Well, I´ve done it!  I´ve conquered the Inca Trail to Machu picchu.  I believe I did mentally prepare myself for it perfectly because when it came to it, it wasn`t the complete hell I thought it would be.  But I didn´t underestimate it like I did when hiking the other routes in in Bolivia and colca canyon.  Here´s the quick recap.

Day 1

I got picked up at 6:30 AM and took a 45 minute journey to the start site.  When I arrived showed my ticket and passport and I was on my way.  Luckily I only had to carry my daypack during the hike (which was still 3.5kg).  Most hikers had porters carry 6 kg of their belongings.  The rest of my stuff was left at the hotel.  Now I must say these porters are fucking awesome.  They carry roughly 25kg of stuff on their backs, wear just plain sandals and kick everyone´s asses with racing through the Inca Trail.  Well the first day hike was not that bad.  There were slight up and down hill hikes but it was seriously majorly doable.  It was the easiest day in my opinion and I arrived at the campsite in no time.  One scary part was when I saw horses carry two green looking women back down the trail back to the beginning but apparently they could not go on.  I heard there was one group of 15 and 14 did not make it.  The one guy that did stay threw up the WHOLE time.  It´s mostly the altitide in my opinion.  People don´t prepare.  The rest is mental.  I´ll get to that on day 2.

Day 2

Woke up at 5:50 and packed up all my things (clothes, sleeping bag/pad, etc) and got a pleasant breakfast by the cook.  Then off to the ¨worst day¨of the Inca Trail.  Basically I was at 3,000m above sea level and had to climb to 4,200m above sea level (1,200METERS) up to Dead Woman´s Pass then descend 600m.  Now I must state.  Being that high in altitude is not good.  You have thinner oxygen.  People tend to get nosebleeds, headaches, stomach aches, and at worst water in their lungs.  Luckily I took altitude pills before after I suffered some aches in Colca Canyon and was fine the whole trail.  This day was NOT an easy day.  But I´ll tell you, it´s mostly mental.  I just zoned into it and hiked.  When people rest I wouldn´t pay them attention because I knew stopping would just make my muscles worst and I´ll lost my concentration so I just kept on going.  And low and behold I made it in a faster pace then average.  Like 45 minutes instead of 1.5 hours and etc.

Quotes to inspire me and people around me.  And trust me, my quotes did certainly impress many (thank you to those who know these quotes wink wink)

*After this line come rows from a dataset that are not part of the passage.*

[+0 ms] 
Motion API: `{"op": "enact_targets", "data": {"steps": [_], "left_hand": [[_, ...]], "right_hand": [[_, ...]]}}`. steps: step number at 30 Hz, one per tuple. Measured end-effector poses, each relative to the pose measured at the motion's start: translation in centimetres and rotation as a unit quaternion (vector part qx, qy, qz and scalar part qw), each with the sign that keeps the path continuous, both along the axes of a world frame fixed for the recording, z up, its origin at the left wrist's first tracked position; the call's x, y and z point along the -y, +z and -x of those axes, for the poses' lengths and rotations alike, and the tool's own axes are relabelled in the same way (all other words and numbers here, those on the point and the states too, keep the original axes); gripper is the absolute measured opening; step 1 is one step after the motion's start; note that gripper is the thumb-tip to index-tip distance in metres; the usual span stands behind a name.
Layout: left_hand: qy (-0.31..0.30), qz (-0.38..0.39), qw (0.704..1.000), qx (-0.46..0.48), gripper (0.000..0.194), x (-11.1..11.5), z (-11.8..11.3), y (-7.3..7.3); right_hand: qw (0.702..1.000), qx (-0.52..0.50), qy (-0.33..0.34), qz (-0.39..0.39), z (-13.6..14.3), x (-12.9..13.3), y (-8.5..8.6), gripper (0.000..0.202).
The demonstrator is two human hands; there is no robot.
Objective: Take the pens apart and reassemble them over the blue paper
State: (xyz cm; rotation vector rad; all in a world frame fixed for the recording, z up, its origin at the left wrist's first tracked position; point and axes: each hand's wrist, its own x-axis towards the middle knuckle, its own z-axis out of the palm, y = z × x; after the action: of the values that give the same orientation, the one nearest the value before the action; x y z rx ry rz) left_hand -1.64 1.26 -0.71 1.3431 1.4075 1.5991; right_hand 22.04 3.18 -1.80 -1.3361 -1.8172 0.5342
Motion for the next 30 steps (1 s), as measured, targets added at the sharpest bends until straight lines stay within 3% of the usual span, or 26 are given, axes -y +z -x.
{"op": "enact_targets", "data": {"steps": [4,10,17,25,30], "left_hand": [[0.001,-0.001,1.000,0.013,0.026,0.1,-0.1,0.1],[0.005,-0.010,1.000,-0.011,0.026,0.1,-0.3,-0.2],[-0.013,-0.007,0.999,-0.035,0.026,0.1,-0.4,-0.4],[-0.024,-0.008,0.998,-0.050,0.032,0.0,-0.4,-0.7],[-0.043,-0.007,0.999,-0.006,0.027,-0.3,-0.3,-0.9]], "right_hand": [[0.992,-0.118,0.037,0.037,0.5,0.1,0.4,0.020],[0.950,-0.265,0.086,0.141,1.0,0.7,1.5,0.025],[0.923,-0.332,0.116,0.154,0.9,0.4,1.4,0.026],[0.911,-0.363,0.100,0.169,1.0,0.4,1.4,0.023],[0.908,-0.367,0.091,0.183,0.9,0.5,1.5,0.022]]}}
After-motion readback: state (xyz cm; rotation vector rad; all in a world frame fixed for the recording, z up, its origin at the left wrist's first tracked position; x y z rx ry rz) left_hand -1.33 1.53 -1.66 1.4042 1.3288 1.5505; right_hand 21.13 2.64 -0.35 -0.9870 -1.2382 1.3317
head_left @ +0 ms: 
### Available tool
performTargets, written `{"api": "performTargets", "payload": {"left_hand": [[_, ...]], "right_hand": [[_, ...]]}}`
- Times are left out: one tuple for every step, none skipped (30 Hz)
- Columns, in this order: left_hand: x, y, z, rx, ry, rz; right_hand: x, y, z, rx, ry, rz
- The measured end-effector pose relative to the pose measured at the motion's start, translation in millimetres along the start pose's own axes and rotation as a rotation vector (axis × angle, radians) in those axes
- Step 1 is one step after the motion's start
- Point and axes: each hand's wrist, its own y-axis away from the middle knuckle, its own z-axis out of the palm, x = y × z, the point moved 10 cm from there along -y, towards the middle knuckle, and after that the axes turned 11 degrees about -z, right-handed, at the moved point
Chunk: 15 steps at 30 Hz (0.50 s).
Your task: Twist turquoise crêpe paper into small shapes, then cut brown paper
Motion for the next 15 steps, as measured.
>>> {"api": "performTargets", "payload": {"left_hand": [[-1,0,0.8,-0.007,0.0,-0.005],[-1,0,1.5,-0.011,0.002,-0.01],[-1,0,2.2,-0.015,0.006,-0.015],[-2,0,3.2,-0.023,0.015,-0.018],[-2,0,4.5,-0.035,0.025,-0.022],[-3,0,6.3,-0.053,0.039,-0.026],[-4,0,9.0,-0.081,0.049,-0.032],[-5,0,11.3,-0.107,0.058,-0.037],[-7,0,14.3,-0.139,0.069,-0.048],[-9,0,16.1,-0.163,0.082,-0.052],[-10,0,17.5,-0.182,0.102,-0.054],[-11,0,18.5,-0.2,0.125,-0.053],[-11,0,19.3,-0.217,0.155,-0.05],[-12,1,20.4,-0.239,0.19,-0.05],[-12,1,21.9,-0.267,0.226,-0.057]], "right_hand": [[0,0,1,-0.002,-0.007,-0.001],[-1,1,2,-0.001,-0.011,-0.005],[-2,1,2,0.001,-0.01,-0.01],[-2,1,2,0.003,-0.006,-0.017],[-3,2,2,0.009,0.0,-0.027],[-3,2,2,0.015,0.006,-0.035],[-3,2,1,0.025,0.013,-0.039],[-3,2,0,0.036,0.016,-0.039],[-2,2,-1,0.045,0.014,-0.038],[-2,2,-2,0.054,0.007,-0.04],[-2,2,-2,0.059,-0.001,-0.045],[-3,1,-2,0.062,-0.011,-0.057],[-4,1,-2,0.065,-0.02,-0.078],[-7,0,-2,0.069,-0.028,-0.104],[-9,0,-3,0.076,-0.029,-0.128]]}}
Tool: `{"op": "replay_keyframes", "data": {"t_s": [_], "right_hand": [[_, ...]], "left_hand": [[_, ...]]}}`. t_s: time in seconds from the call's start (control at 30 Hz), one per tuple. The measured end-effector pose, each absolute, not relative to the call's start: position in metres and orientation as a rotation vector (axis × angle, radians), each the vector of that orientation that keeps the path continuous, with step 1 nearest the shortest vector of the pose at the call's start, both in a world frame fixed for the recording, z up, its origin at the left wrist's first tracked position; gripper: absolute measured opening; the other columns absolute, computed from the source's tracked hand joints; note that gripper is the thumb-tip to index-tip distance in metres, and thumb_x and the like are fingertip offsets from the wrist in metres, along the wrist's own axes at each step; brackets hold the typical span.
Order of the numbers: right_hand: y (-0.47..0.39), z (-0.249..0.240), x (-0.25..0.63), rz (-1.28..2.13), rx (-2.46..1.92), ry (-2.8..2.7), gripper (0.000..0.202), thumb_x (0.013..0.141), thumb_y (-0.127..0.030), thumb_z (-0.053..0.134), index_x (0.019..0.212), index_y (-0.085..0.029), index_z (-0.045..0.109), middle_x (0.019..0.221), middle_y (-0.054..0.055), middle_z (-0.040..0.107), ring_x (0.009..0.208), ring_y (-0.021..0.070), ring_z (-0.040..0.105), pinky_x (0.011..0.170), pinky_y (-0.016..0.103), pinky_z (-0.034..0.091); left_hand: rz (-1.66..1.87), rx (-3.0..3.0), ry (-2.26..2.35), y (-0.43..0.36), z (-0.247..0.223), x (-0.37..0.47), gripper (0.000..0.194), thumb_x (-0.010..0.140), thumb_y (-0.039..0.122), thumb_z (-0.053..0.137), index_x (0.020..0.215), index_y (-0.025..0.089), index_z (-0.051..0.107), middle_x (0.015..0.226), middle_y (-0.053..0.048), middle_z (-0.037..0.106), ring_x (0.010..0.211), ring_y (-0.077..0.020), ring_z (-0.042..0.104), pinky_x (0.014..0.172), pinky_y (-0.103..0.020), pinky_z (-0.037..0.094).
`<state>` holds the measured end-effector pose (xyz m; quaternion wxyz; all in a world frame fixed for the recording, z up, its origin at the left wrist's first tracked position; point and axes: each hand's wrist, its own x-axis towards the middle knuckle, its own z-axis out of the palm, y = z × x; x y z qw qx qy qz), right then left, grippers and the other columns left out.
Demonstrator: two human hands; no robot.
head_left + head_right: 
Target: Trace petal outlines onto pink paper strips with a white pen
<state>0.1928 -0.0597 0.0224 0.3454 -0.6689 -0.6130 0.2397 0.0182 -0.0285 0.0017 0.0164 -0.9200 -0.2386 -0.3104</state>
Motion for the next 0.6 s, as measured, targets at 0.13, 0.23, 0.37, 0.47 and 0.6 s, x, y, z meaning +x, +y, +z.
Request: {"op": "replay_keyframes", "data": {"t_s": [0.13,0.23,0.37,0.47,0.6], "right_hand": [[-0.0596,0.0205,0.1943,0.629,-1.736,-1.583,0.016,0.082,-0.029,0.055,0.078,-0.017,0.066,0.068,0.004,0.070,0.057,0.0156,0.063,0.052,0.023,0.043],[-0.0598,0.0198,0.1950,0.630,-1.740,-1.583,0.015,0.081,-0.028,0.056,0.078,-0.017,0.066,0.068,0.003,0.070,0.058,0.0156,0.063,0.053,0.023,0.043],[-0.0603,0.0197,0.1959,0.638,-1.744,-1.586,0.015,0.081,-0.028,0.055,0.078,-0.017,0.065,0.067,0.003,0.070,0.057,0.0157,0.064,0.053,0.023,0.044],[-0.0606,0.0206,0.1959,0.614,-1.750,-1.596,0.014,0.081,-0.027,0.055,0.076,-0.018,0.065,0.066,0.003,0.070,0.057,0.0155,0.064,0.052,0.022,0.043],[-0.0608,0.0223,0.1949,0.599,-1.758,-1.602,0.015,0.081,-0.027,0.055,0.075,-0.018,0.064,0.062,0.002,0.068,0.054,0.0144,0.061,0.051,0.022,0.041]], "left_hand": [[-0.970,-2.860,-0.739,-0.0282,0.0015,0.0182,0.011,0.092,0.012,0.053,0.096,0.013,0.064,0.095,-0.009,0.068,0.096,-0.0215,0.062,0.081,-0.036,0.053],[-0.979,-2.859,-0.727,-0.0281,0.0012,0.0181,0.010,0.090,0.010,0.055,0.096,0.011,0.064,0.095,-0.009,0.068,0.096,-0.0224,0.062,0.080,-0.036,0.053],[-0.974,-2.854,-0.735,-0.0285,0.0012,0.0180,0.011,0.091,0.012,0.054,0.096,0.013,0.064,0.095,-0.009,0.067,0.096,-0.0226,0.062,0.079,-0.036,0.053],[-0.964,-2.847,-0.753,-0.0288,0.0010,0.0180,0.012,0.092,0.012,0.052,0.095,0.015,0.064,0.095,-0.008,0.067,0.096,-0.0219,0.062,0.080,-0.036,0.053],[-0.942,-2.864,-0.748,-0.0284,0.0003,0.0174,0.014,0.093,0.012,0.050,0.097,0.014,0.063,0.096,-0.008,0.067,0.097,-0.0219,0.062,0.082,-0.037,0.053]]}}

¨Pain is weakness leaving your body.¨

¨Pain is temporary.  Pride is FOREVER.¨ (i certainly couldn´t use the other version)

¨Pain is 90% mental…so suck it up!¨

Day 3

To be honest this was physically tougher for me than Day 2.  We started off with a 300m uphill climb which was fine.  Then supposedly 1.5 hours up and down hill climbs.  Then the killer was the 900m descend.  I don´t have the best knees and balance so this was extremely more difficult for me than just mentally climbing uphill.  I made it down but it wasn´t fun.  Inspiration was that at the campsite there were a place for hot showers (5 soles).  After 3 days of that hike hellz yea I´m going at it.  Everytime I passed a girl I got happier because that was a girl I beat to the shower.  I had no problems getting a shower when I arrived back in good time.  People behind me were a different matter.  I saw the lines to the shower later on reaching into the night.  Sucks for them.

Day 4 (the Site)

Wake up time–4:00 AM.  The porters had to catch the early train home or else they won´t be able to leave until nearly 6:00 PM.  Everyone was on a rush high and we waited by the start gate.  I got up in the rush.  And I must say, I´ve never hiked that fast for that long a period.  The other days I just went at it at my own speed but I was tailing it today because there were these douches behind me I refuse to lose to.  So I climbed up each fucking step with a fevor and when we got to the gringo killer stair hike I fucking bolted up there.  We finally arrived to the Sun Gate but unfortunately that early in the day the Cloud Forest was still at its peak and I saw nothing but clouds.  Then I hiked downhill for another 45 mins  - 1 hour to Machu Picchu and at first it was consumed in clouds and I couldn´t help but thing ¨Great…I was fortunate in weather this whole trip with no rain and today I can´t see anything!¨ But by 8:30 AM everything cleared and low and behold…the best view in the world.  It was all worth and I can´t say enough how awesome the whole experience was.  Everyone capable should do it.  Taking a train to the site if you´re able to do the hile is pussy shit.  You get no pride and glory.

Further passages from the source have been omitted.